ABOUT THIS EXERCISE:
Print the range of lines that opens with the line containing "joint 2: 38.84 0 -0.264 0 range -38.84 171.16" and closes with the last line of the listing. Include both ends; print nothing more.

--- START ---

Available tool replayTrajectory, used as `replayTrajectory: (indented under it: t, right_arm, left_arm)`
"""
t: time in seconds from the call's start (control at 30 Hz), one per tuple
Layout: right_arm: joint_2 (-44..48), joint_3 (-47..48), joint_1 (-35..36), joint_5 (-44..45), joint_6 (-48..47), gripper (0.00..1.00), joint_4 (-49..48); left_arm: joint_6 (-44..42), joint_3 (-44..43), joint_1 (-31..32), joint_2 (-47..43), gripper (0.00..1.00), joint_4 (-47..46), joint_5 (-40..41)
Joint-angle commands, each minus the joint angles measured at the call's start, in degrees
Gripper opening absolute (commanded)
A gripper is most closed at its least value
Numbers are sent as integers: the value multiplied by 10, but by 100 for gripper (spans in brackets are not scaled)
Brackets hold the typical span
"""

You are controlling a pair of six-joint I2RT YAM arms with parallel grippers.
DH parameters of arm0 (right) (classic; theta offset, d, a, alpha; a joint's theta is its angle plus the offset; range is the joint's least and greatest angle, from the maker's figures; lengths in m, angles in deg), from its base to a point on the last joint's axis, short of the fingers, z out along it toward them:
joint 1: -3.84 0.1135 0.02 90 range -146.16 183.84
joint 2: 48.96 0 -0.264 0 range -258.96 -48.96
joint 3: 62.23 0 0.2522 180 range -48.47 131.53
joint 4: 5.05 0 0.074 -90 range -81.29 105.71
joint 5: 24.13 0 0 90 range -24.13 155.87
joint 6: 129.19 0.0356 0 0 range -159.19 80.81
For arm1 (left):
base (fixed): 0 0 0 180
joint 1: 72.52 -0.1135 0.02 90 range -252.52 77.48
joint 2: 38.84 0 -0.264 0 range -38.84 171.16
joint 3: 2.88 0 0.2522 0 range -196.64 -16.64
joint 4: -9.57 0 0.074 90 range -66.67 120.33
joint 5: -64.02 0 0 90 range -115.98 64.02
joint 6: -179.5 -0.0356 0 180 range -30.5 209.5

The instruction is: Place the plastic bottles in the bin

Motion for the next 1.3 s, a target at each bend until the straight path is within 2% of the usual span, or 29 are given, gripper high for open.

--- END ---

RESULT OF THE TASK:
joint 2: 38.84 0 -0.264 0 range -38.84 171.16
joint 3: 2.88 0 0.2522 0 range -196.64 -16.64
joint 4: -9.57 0 0.074 90 range -66.67 120.33
joint 5: -64.02 0 0 90 range -115.98 64.02
joint 6: -179.5 -0.0356 0 180 range -30.5 209.5

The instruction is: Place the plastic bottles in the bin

Motion for the next 1.3 s, a target at each bend until the straight path is within 2% of the usual span, or 29 are given, gripper high for open.

No further output will be produced for this exercise.